Seefahrt lehrt Beten
Bordseelsorge: Auf den Weltmeeren die Quellen des Glaubens entdecken
Von Edgar S. Hasse
Über Ho-Chi-Minh-Stadt (Vietnam) lag am Silvesterabend brütende Hitze, als ich an Bord des Kreuzfahrtschiffes »MS Europa« im klimatisierten »Club Belvedere« zur ökumenischen Andacht einlud. Vor der großen Silvestergala wollten die Passagiere des Luxus-Kreuzfahrtschiffes das Jahr besinnlich ausklingen lassen und das heilige Abendmahl feiern. Während ein katholischer Bordmusiker und ich als evangelischer Bordseelsorger die Patene mit Brot reichten, ging der Blick hinaus auf den Fluss Saigon. Draußen ein noch immer armes asiatisches Land, drinnen eine wohlsituierte christliche Gemeinde aus Deutschland, Österreich und der Schweiz, die sich zum Beten und Singen traf.

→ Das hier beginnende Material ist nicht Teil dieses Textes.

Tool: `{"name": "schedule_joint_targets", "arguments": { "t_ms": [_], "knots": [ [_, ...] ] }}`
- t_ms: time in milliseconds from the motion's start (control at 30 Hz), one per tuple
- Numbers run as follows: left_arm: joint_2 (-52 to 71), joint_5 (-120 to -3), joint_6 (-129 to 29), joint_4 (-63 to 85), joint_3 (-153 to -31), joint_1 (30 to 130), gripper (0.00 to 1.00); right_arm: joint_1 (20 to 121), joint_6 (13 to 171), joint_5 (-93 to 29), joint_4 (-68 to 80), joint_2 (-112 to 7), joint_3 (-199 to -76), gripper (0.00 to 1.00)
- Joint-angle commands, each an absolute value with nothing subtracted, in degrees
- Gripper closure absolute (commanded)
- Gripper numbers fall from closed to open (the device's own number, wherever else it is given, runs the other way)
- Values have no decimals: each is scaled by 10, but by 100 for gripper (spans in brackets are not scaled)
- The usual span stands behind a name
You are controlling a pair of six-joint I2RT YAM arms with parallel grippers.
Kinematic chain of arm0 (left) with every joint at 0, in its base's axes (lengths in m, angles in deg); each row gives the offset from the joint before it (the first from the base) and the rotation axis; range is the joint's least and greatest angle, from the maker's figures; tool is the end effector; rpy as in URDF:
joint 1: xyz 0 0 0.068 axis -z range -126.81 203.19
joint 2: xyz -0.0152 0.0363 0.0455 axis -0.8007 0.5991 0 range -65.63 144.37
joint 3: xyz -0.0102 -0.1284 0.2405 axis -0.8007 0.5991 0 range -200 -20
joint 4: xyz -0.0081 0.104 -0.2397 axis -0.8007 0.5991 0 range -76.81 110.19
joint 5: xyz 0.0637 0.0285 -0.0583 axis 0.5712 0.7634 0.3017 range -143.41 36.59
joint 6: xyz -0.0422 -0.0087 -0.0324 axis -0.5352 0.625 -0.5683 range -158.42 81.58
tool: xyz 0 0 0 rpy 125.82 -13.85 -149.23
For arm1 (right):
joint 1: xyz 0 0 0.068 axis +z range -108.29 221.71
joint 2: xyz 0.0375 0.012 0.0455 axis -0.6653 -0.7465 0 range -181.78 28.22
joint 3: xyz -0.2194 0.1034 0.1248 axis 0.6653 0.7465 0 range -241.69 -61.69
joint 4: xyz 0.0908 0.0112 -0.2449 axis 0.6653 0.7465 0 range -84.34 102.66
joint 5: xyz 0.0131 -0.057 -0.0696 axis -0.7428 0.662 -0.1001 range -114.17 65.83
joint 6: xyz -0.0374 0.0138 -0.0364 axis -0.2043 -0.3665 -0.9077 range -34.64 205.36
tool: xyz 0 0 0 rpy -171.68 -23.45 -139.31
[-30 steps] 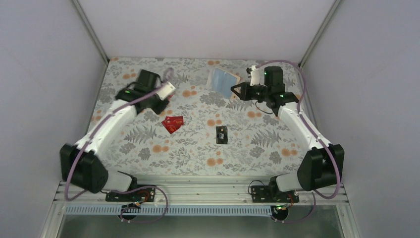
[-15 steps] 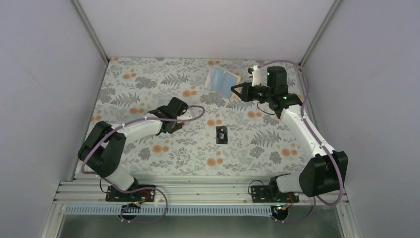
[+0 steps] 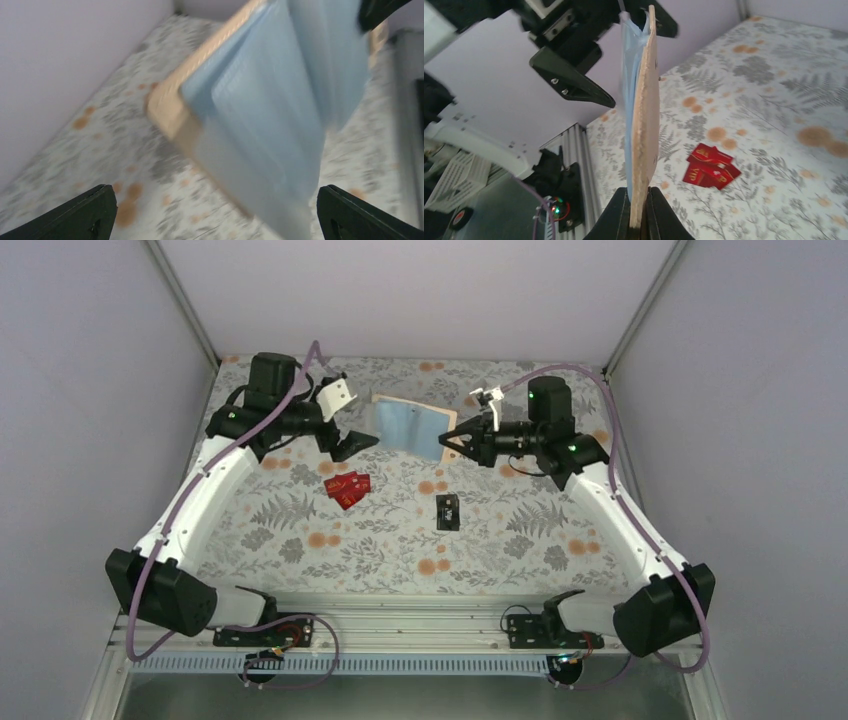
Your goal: Take the credit cards out of the card holder
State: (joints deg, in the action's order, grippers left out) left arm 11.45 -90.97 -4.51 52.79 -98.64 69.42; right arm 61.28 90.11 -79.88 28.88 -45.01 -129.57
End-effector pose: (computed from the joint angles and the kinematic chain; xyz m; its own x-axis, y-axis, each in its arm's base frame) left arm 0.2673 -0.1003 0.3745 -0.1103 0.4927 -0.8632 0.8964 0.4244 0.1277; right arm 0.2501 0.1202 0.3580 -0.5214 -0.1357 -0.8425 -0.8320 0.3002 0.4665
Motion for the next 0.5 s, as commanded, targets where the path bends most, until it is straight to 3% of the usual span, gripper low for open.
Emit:
{"name": "schedule_joint_targets", "arguments": {
  "t_ms": [0, 267, 333, 433, 467],
  "knots": [
    [129, -1108, -97, 572, -1004, 691, 0, 644, 860, -850, 282, -418, -1317, 96],
    [131, -1195, -102, 571, -1011, 691, 2, 676, 829, -857, 285, -419, -1323, 96],
    [131, -1233, -71, 596, -1014, 692, 26, 676, 831, -846, 285, -422, -1325, 96],
    [128, -1245, -66, 605, -1012, 693, 92, 677, 832, -847, 280, -424, -1326, 96],
    [126, -1240, -70, 605, -1013, 693, 97, 677, 834, -843, 279, -425, -1327, 92]
  ]
}}
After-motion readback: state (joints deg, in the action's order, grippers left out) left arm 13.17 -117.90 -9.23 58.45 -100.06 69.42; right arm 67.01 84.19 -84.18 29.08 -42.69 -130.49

Seit 2010 bin ich zeitweise als ehrenamtlicher Bordseelsorger auf den Weltmeeren unterwegs, im Dienst der Evangelisch-Lutherischen Kirche in Norddeutschland. Wer als Bordseelsorger in See stechen will, muss abenteuerlustig sein. Auf einem Kreuzfahrtschiff kann es schon mal vorkommen, dass bei Windstärke zehn der Konferenzraum total überfüllt ist. Die Passagiere strömen nicht nur deshalb dorthin in den Gottesdienst, weil die Landgänge ausfallen, sondern weil – wie ein altes spanisches Sprichwort sagt – Seefahrt Beten lehrt.

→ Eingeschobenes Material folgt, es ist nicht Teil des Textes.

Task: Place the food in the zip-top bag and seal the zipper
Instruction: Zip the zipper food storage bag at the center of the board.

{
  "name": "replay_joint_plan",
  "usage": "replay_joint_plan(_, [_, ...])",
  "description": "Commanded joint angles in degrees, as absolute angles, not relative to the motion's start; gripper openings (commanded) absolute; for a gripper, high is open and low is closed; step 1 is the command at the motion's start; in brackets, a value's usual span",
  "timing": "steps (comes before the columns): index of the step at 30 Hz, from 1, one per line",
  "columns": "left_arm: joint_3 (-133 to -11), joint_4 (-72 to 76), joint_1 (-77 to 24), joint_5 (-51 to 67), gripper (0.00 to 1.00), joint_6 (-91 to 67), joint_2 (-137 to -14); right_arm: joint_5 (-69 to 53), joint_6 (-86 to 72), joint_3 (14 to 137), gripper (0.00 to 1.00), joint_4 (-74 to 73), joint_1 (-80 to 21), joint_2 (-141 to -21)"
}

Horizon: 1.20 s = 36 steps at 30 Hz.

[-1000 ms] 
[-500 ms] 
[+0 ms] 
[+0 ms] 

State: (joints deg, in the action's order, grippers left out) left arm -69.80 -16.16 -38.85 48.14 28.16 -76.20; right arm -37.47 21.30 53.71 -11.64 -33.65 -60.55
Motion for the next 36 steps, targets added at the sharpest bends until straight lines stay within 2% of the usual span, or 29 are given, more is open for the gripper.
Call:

Zur Abenteuerlust gehört auch, bei einer geplanten Veranstaltung mit weniger Zuhörern zu rechnen, weil plötzlich etliche Gäste auf einer Eisscholle in der Antarktis festsitzen. Und im schlimmsten Fall ereilt Passagiere und Crew während der Reise die Nachricht, dass die Reederei insolvent ist, der Törn nur mit Mühe fortgesetzt werden kann und die Honorarzahlung für die Künstler ins Wasser fällt.
Seit der Auswanderungswelle von Deutschland nach Amerika im 19. und zu Beginn des 20. Jahrhunderts ist es üblich geworden, dass Bordseelsorger regelmäßig die Passagiere auf ausgewählten Ozeandampfern begleiten. Während auf der »MS Europa« (Hapag-Lloyd Cruises) bei jeder Reise von der EKD und der katholischen Kirche entsandte Geistliche mitfahren, gibt es religiöse Angebote bei den großen Kreuzfahrtschiffen mit 2 600 Passagieren wie bei TUI Cruises ausschließlich zu Weihnachten und Ostern.

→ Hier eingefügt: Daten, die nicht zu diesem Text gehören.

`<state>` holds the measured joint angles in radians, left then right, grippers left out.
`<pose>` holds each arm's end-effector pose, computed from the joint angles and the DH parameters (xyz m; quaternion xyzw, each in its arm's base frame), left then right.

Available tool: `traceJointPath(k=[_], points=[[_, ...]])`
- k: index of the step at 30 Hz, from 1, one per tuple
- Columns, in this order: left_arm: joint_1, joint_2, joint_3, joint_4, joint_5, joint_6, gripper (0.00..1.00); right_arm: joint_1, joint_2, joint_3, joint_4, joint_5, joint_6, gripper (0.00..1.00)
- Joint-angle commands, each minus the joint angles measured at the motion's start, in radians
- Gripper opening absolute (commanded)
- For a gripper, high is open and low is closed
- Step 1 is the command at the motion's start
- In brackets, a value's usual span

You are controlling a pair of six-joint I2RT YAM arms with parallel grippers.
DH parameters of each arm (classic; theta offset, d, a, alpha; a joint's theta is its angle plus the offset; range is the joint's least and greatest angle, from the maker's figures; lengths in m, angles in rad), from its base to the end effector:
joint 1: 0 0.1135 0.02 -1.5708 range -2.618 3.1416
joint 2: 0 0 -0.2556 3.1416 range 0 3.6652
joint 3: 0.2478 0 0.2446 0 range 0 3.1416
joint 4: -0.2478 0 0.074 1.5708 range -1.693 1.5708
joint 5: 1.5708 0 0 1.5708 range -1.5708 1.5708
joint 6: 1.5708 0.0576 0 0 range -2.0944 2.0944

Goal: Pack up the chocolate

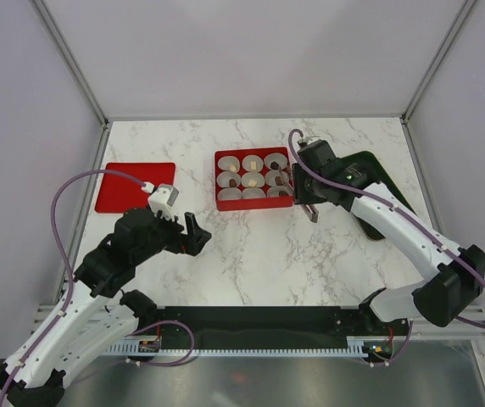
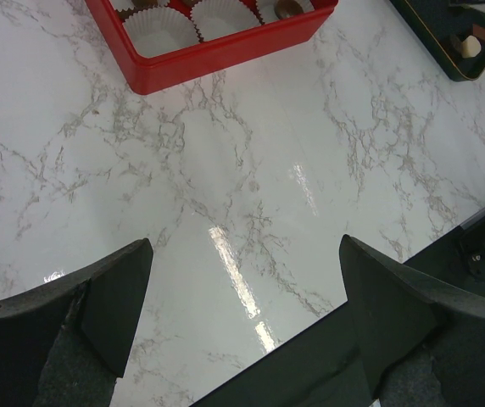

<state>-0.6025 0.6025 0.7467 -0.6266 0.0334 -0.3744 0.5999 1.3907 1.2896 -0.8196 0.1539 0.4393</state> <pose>0.1242 -0.0877 0.2908 0.1059 0.8489 -0.2555 0.4504 0.2488 0.1595 0.2965 -0.0513 0.9438 0.0949 0.3126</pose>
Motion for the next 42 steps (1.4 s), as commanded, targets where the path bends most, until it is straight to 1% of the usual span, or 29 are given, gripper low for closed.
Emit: traceJointPath(k=[1,4,5,7,8,10,11,14,16,18,21,27,31,42], points=[[-0.002,-0.003,0.006,0.016,-0.01,-0.008,0.99,-0.009,-0.042,0.089,-0.059,0.09,-0.013,0.43],[-0.002,-0.009,0.005,0.018,-0.009,-0.008,0.99,-0.072,-0.047,0.088,-0.108,0.108,-0.004,0.43],[-0.002,-0.01,0.005,0.016,-0.009,-0.008,0.99,-0.124,-0.048,0.08,-0.121,0.108,0.004,0.43],[-0.002,-0.017,0.005,0.016,-0.006,-0.008,0.99,-0.182,-0.065,0.045,-0.141,0.111,0.013,0.43],[-0.002,-0.018,0.006,0.018,-0.007,-0.008,0.99,-0.242,-0.074,0.03,-0.142,0.124,0.015,0.43],[-0.002,-0.023,0.003,0.016,-0.004,-0.008,0.99,-0.302,-0.102,-0.018,-0.142,0.145,0.006,0.43],[-0.002,-0.023,0.003,0.016,-0.004,-0.008,0.99,-0.358,-0.108,-0.032,-0.144,0.154,0.004,0.43],[-0.002,-0.02,0.005,0.018,0.01,-0.006,0.99,-0.448,-0.127,-0.081,-0.136,0.19,0.004,0.43],[-0.002,-0.018,0.006,0.019,0.017,-0.004,0.99,-0.48,-0.125,-0.116,-0.121,0.219,0.012,0.43],[-0.002,-0.017,0.006,0.018,0.022,-0.004,0.99,-0.528,-0.118,-0.148,-0.095,0.213,0.009,0.44],[-0.002,-0.023,0.006,0.018,0.022,-0.004,0.99,-0.568,-0.107,-0.182,-0.058,0.179,0.004,0.44],[-0.002,-0.023,0.005,0.018,0.022,-0.003,0.99,-0.623,-0.105,-0.205,-0.036,0.202,-0.007,0.45],[-0.002,-0.018,0.005,0.019,0.025,-0.003,0.99,-0.631,-0.114,-0.211,-0.027,0.242,0.007,0.46],[-0.003,-0.01,0.006,0.019,0.039,-0.001,0.99,-0.732,-0.076,-0.246,0.054,0.15,0.019,0.47]])
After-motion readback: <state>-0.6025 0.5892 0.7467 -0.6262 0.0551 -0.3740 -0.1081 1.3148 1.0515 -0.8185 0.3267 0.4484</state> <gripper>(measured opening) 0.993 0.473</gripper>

Die meisten Passagiere wollen einfach nur unbeschwerte Tage auf See verbringen und ihren Urlaub genießen. Manchen aber fällt es schwer, den Alltag hinter sich zu lassen. Verdrängte Probleme gewinnen an Gewicht, Lebenskrisen reisen als blinde Passagiere mit. See-Tage werden zu Seelen-Tagen. Für all diese Gäste sind die Bordseelsorger als empathische Zuhörer da. Da ist jenes junge Paar, das vor Jahren sein Kind während der Geburt verloren hat und nun mit diesem Trauma ringt. Oder jene junge Frau, die irgendwo auf dem Atlantik zwischen Südamerika und Europa erzählt, dass ihre Familienstrukturen sie zermahlen. Und der Witwer, der bereits vor dem Start der Reise auf dem Flughafen danach fragt, ob es einen christlichen Gesprächskreis an Bord geben wird. 14 000 Kilometer von seinem Heimatort entfernt, wird er später vor der Antarktischen Halbinsel andere Gäste treffen, die ebenfalls ihren Partner oder ihre Partnerin verloren haben. Und schließlich gibt es noch die Crew, die zu den Festtagen einen englischsprachigen Gottesdienst erwartet.
Nicht zuletzt braucht man als Bordseelsorger einiges Improvisationsgeschick. Weil kein religiöser Raum vorhanden ist, müssen Theater, Konferenzsäle oder Lounges zu sakralen Orten gemacht werden. Im Idealfall befinden sich Gesangbücher und ein Kreuz im Fundus. Und die Weihnachtskrippe wird auf eine LED-Leinwand geworfen.
Trotz mancher Pannen bleibt am Ende die beglückende Erfahrung, auch weit entfernt von der Heimat auf Menschen zu treffen, die mitten auf dem Meer aus den Quellen des Glaubens schöpfen wollen.
Der Autor ist promovierter Theologe, Lehrbeauftragter an der Evangelischen Hochschule in Hamburg und Redakteur.